RAW DATA:
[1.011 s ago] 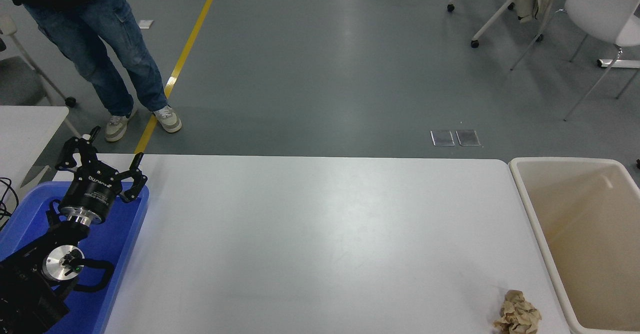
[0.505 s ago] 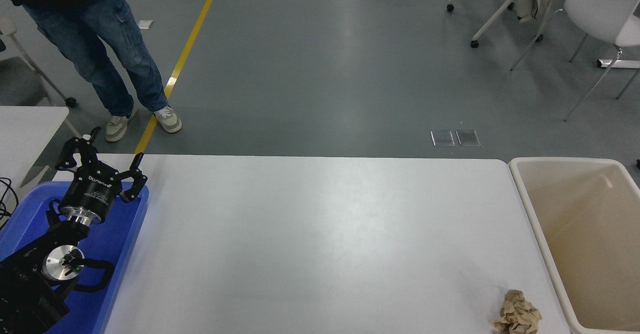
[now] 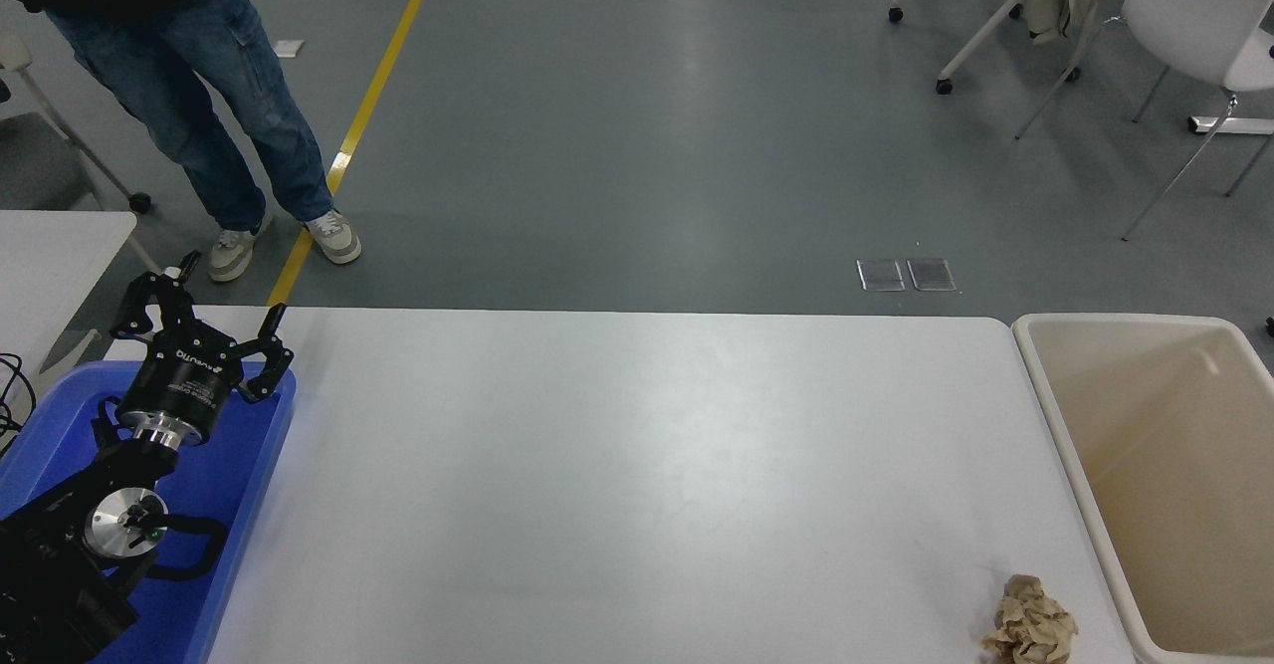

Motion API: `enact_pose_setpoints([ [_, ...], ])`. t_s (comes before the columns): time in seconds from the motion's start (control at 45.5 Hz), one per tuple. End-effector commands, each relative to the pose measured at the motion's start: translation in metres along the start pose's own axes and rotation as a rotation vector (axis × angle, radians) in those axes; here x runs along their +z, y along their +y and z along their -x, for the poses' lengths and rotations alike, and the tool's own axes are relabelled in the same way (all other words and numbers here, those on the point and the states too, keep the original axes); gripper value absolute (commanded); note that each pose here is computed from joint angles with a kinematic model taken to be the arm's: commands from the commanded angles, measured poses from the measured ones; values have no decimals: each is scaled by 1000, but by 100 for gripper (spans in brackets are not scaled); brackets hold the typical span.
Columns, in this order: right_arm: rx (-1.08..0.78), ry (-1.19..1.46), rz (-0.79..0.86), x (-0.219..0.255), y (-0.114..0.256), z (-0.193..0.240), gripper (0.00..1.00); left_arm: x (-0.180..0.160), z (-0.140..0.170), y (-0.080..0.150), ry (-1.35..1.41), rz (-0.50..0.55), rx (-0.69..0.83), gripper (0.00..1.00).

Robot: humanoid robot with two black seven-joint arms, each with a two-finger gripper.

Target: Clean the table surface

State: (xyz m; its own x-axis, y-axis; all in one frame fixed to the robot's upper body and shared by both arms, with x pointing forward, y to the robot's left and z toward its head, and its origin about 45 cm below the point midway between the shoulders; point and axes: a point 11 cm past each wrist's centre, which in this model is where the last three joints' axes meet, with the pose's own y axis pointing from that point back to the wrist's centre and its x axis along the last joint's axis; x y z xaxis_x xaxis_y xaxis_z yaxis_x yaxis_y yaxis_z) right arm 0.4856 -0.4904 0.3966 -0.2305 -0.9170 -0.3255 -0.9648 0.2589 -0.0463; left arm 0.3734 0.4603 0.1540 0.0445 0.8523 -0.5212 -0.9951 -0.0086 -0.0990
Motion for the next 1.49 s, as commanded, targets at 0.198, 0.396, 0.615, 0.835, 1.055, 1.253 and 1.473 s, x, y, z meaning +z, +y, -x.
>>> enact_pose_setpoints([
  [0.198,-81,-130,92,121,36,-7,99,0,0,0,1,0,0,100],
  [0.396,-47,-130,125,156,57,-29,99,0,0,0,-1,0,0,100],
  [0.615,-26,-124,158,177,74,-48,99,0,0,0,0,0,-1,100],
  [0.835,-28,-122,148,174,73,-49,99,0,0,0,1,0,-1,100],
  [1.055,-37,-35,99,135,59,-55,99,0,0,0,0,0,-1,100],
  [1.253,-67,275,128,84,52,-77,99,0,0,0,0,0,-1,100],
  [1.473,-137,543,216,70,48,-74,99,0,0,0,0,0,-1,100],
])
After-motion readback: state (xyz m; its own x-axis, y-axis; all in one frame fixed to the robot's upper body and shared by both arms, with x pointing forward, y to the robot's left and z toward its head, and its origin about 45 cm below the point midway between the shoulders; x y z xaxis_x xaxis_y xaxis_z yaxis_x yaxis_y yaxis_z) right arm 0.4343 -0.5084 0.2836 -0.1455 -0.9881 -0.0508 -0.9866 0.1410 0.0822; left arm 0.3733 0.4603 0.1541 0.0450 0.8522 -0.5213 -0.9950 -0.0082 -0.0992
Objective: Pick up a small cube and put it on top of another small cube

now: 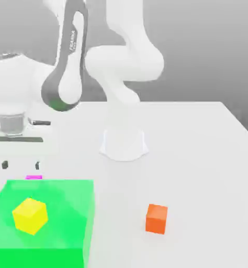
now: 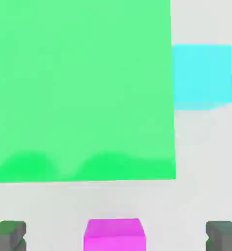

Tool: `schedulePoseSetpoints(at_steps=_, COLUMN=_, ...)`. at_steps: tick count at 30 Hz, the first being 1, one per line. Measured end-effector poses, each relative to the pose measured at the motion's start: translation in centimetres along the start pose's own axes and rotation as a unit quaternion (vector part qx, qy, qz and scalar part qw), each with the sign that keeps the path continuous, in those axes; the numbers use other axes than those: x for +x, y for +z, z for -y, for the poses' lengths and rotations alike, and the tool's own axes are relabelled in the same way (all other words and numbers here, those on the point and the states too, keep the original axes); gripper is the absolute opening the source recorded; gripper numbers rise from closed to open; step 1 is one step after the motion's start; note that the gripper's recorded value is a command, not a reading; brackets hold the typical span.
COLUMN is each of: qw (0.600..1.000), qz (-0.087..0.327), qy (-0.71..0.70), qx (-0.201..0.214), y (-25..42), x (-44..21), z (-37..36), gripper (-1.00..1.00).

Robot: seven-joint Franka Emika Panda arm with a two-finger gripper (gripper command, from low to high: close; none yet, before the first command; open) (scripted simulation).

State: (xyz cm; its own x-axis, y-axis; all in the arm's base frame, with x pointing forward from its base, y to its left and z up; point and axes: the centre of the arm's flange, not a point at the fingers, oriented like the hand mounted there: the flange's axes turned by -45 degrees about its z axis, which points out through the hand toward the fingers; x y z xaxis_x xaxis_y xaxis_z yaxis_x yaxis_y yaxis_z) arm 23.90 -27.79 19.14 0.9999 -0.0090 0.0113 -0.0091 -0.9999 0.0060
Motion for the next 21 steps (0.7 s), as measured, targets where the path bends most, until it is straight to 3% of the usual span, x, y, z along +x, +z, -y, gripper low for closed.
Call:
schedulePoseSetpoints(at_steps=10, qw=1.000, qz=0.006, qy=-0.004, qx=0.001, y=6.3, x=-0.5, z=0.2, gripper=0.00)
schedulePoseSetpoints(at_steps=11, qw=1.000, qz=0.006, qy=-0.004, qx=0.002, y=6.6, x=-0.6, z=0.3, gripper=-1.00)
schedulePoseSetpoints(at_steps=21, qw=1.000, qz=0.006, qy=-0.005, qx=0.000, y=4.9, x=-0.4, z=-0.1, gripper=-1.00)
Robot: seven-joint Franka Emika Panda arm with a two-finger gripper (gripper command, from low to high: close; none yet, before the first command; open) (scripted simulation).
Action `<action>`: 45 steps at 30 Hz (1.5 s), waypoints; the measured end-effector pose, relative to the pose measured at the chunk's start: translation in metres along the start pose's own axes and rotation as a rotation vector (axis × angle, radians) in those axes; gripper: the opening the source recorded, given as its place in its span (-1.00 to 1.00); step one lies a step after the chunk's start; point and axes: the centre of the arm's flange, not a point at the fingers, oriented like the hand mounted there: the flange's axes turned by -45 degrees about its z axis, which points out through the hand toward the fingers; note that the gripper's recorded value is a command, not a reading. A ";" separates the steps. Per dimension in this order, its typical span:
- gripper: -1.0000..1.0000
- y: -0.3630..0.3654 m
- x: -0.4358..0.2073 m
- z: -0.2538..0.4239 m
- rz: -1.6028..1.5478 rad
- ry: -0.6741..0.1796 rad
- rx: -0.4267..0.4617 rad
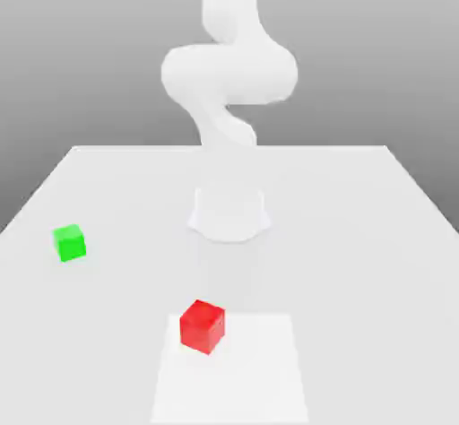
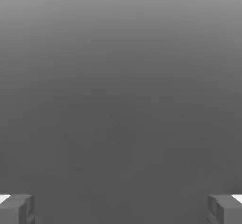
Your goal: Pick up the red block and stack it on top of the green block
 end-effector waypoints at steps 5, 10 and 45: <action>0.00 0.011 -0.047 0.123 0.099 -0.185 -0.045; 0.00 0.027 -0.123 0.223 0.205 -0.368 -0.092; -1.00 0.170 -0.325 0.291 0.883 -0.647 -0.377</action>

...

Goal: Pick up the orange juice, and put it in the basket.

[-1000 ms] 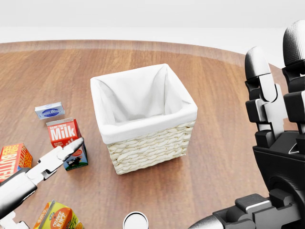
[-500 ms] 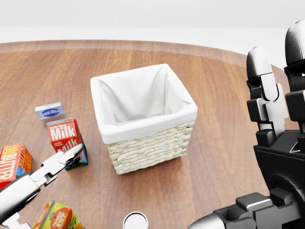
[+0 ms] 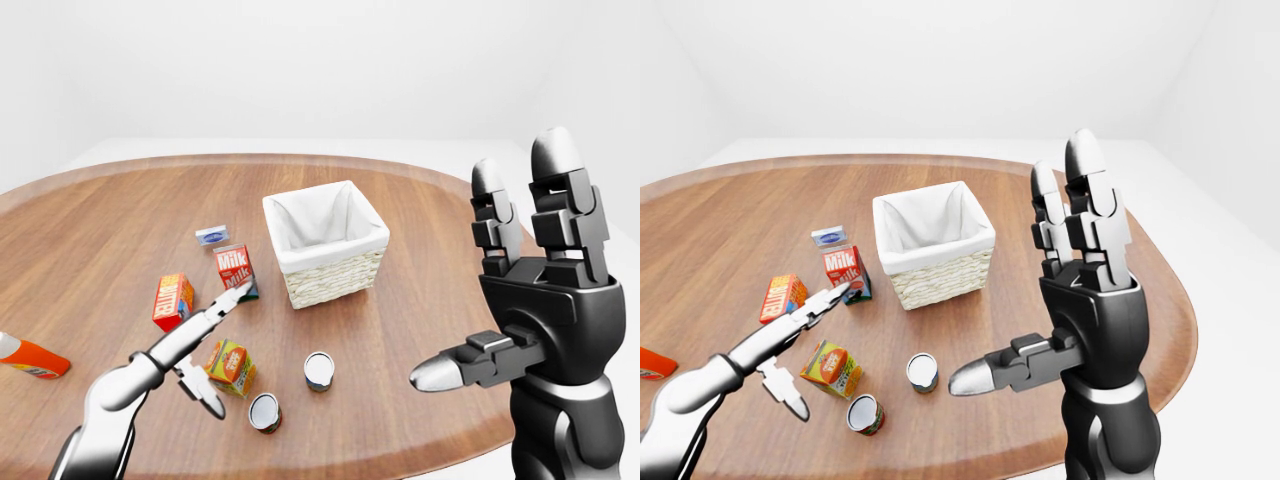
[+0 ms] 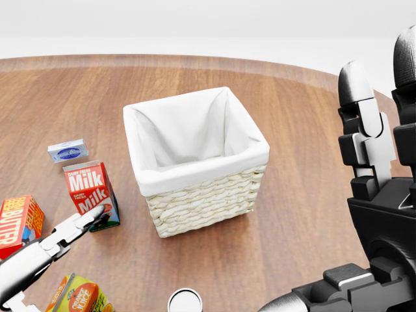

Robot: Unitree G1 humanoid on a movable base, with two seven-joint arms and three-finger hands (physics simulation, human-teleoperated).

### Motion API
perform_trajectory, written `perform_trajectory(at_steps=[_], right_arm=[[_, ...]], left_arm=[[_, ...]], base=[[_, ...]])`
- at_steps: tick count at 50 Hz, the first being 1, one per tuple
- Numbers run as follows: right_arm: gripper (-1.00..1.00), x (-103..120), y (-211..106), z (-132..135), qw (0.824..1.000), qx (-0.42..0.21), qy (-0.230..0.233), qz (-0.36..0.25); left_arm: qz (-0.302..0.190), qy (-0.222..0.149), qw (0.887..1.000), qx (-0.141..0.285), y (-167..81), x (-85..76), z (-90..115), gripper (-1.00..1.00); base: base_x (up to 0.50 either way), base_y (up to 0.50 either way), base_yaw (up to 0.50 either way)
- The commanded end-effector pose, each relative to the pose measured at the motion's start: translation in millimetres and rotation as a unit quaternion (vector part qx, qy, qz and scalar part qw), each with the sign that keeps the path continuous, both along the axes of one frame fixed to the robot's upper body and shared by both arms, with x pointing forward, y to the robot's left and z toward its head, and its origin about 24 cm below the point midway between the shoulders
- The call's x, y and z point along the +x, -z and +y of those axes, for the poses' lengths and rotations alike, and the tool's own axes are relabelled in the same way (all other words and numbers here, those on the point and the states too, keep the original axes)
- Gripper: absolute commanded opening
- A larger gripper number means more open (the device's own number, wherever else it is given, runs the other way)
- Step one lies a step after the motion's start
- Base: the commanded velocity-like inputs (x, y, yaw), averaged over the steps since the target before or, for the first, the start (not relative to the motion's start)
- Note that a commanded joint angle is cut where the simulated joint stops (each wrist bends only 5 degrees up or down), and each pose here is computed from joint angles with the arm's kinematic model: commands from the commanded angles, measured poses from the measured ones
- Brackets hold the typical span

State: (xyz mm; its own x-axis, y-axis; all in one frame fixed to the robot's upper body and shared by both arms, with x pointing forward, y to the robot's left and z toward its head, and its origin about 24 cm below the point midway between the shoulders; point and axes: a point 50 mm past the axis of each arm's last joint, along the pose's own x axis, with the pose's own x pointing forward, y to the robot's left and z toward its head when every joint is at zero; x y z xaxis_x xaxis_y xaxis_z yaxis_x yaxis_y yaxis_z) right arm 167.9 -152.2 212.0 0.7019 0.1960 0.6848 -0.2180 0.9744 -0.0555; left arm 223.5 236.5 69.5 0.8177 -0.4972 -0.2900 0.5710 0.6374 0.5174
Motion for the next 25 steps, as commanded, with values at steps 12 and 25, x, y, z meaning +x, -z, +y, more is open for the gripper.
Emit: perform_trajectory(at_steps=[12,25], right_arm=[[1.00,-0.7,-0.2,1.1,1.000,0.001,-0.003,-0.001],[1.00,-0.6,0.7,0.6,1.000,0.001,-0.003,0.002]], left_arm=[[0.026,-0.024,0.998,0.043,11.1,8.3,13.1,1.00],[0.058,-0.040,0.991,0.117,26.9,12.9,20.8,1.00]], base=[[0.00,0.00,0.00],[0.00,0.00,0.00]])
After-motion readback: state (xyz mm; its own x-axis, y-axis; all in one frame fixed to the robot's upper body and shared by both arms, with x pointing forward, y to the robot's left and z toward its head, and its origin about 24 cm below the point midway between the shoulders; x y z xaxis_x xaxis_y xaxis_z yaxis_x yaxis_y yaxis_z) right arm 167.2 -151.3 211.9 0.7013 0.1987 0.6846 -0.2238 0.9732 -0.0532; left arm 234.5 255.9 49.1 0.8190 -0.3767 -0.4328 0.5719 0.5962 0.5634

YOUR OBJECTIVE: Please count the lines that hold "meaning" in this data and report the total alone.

RESPONSE TO THIS EXERCISE: 2